Cette nouvelle entité devrait ainsi intervenir sur l’ensemble du cycle de vie des grands projets, depuis leur conception jusqu’à leur réalisation.
Réduire les coûts et renforcer la souveraineté technique
À travers cette réforme, le gouvernement ambitionne également de développer une expertise nationale durable capable de limiter le recours systématique aux cabinets étrangers.
Le BEIT devra contribuer à capitaliser les compétences locales, améliorer la qualité des études techniques et renforcer le contrôle des projets financés par l’État ou réalisés dans le cadre de partenariats avec les bailleurs de fonds et les investisseurs privés.
Cette approche devrait permettre de réduire les coûts liés à l’assistance technique internationale tout en améliorant l’efficacité des investissements publics.

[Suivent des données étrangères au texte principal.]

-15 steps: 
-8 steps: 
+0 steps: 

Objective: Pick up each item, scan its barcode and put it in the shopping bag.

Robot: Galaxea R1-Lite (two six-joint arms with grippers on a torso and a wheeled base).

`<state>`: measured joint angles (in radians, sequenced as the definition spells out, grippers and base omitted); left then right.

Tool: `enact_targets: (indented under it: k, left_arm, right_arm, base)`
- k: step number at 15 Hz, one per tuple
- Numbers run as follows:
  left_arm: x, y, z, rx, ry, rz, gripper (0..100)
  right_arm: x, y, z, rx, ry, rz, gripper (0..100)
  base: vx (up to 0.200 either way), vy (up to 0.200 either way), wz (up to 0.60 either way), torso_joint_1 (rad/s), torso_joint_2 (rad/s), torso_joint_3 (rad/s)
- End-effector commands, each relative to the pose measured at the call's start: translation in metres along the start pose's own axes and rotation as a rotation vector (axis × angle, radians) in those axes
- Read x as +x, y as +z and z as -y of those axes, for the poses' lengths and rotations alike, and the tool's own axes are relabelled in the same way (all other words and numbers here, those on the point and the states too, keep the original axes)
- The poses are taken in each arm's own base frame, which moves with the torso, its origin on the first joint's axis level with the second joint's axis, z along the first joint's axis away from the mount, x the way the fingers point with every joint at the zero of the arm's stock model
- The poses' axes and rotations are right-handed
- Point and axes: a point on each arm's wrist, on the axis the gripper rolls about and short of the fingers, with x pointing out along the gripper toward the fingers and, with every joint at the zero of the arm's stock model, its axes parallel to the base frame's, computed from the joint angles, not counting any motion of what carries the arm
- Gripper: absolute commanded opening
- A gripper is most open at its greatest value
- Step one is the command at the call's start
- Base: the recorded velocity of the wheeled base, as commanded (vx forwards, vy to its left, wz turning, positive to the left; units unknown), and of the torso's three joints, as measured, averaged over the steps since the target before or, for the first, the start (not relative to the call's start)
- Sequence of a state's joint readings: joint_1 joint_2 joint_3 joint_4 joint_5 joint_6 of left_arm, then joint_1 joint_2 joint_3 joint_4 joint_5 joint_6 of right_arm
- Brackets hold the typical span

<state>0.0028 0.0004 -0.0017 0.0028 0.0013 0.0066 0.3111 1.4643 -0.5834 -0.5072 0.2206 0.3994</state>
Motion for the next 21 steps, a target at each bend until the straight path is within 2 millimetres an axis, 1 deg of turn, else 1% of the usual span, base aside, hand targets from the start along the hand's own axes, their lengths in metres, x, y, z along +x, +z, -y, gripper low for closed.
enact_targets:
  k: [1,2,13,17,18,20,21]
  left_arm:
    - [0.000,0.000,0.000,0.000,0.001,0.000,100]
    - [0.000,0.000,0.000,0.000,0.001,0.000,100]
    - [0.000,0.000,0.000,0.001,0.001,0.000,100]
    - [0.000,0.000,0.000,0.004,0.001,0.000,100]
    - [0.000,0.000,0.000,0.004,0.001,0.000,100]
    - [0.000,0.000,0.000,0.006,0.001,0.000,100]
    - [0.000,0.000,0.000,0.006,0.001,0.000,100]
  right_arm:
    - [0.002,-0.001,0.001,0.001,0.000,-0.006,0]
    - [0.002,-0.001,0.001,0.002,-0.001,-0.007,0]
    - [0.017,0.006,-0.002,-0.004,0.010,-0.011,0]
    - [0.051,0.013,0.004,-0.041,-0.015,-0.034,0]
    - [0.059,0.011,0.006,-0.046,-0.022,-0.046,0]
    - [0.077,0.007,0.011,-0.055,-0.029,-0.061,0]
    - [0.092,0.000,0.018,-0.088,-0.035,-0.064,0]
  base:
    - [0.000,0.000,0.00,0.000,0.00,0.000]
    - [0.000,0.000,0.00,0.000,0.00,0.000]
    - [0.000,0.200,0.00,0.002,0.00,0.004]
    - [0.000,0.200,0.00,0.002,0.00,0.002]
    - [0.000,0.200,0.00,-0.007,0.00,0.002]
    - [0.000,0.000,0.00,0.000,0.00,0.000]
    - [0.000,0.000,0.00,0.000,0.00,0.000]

Une réforme inscrite dans la modernisation de l’action publique
La création du BEIT s’inscrit dans une série de réformes institutionnelles adoptées lors du même Conseil des ministres. Le gouvernement a notamment créé l’Agence des travaux et de gestion des routes du Togo (AGEROUTE TOGO) ainsi que la Société nationale de financement routier (SONAFIR), afin de professionnaliser davantage la gestion des infrastructures publiques.
Avec le Bureau d’études et d’ingénierie du Togo, les autorités entendent désormais disposer d’un véritable centre national d’expertise capable de soutenir les grands projets de développement, d’améliorer la qualité de l’investissement public et de renforcer la souveraineté technique du pays dans la conduite de ses politiques de transformation économique.